Sign a byte string with SHA256 in Python
Question:
Currently I have some code that signs a byte string with the SHA256 algorithm using the native OpenSSL binary, the code calls an external process, sends the parameters, and receive the result back into the Python code.
The current code is as follows:
signed_digest_proc = subprocess.Popen(
['openssl', 'dgst', '-sha256', '-sign', tmp_path],
stdin=subprocess.PIPE,
stdout=subprocess.PIPE
)
signed_digest_proc.stdin.write(original_string)
signed_digest, _ = signed_digest_proc.communicate()
base64.encodestring(signed_digest).decode().replace('n', '')
When original_string is too big, I might have problems with the result (from the communication with an external process I think), that’s why I’m trying to change it to a Python only solution:
import hmac, hashlib
h = hmac.new(bytes(key_pem(), 'ASCII'), original_string, hashlib.sha256)
result = base64.encodestring(h).decode().replace('n', '')
This result in a completely different string than the first one.
What would be the way to implement the original code without calling an external process?
Answers:
The openssl command you used does three things:
- Create a hash of the data, using SHA256
- If RSA is used, pad out the message to a specific length, using PKCS#1 1.5
- Sign the (padded) hash, using the private key you provided. It’ll depend on the type of key what algorithm was used.
The hmac module does not serve the same function.
You’ll need to install a cryptography package like cryptography to replicate what openssl dgst -sign does. cryptography uses OpenSSL as a backend, so it will produce the same output.
You can then
- load the key with the
load_pem_private_key() function. This returns the right type of object for the algorithm used.
-
use the key to sign the message; each key type has a sign() method, and this method will take care of hashing the message for you if you so wish. See for example the Signing section for RSA.
However, you’ll need to provide different kinds of config for the different .sign() methods. Only the RSA, DSA and Elliptic Curve keys can be used to create a signed digest.

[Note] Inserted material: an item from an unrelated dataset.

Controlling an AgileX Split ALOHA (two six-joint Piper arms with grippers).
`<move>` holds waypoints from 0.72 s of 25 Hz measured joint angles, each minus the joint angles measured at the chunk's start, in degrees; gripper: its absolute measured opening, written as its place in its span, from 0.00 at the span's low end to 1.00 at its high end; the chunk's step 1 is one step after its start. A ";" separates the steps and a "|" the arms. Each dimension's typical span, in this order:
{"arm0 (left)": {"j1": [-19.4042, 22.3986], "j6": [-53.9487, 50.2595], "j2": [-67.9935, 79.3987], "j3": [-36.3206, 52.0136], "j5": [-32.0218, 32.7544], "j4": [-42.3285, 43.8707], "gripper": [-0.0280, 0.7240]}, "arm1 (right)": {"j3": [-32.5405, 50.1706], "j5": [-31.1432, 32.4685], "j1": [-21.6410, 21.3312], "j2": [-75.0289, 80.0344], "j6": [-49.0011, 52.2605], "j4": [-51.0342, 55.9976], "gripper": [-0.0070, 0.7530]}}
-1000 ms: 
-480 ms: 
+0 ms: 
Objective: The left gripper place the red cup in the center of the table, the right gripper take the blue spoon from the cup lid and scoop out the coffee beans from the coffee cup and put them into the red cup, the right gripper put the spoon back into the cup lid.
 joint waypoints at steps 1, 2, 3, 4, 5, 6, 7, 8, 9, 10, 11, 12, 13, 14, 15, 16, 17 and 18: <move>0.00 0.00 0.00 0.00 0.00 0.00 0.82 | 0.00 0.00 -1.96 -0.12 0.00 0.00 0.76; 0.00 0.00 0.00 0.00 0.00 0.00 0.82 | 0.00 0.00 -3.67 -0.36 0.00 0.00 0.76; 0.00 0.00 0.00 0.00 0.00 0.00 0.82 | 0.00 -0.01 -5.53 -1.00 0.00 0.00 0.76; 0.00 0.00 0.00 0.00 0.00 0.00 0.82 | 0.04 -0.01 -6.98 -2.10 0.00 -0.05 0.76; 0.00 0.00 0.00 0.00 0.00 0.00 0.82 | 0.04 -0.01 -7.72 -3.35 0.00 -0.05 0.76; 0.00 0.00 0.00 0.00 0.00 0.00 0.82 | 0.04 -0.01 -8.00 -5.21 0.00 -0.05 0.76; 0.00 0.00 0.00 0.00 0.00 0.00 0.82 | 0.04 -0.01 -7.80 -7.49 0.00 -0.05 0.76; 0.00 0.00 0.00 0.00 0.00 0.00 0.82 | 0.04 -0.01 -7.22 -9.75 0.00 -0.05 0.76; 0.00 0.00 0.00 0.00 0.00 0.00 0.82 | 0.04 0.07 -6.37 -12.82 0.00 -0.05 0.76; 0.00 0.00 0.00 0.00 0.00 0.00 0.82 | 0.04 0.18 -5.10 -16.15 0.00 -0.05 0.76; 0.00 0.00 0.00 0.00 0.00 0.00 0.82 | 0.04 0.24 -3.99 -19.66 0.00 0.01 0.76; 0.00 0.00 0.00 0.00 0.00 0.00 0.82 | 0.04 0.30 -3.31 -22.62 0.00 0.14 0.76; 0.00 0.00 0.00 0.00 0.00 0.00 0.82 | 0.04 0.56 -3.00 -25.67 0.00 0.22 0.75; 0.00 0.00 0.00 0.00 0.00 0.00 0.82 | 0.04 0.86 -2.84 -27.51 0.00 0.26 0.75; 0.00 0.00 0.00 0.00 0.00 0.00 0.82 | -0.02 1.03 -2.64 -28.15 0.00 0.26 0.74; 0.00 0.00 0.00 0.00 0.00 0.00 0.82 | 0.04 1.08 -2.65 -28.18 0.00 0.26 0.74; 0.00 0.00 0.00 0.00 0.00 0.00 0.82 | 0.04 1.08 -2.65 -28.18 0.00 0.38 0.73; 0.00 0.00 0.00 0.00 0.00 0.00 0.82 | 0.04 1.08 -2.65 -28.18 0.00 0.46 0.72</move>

You’ll have to switch between the types to get the signature right:
from cryptography.hazmat.backends import default_backend
from cryptography.hazmat.primitives import hashes
from cryptography.hazmat.primitives.asymmetric import dsa, ec, rsa, utils
from cryptography.hazmat.primitives import serialization
from cryptography.hazmat.primitives.asymmetric import padding
# configuration per key type, each lambda takes a hashing algorithm
_signing_configs = (
(dsa.DSAPrivateKey, lambda h: {
'algorithm': h}),
(ec.EllipticCurvePrivateKey, lambda h: {
'signature_algorithm': ec.ECDSA(h)}),
(rsa.RSAPrivateKey, lambda h: {
'padding': padding.PKCS1v15(),
'algorithm': h
}),
)
def _key_singing_config(key, hashing_algorithm):
try:
factory = next(
config
for type_, config in _signing_configs
if isinstance(key, type_)
)
except StopIteration:
raise ValueError('Unsupported key type {!r}'.format(type(key)))
return factory(hashing_algorithm)
def sign(private_key, data, algorithm=hashes.SHA256()):
with open(private_key, 'rb') as private_key:
key = serialization.load_pem_private_key(
private_key.read(), None, default_backend())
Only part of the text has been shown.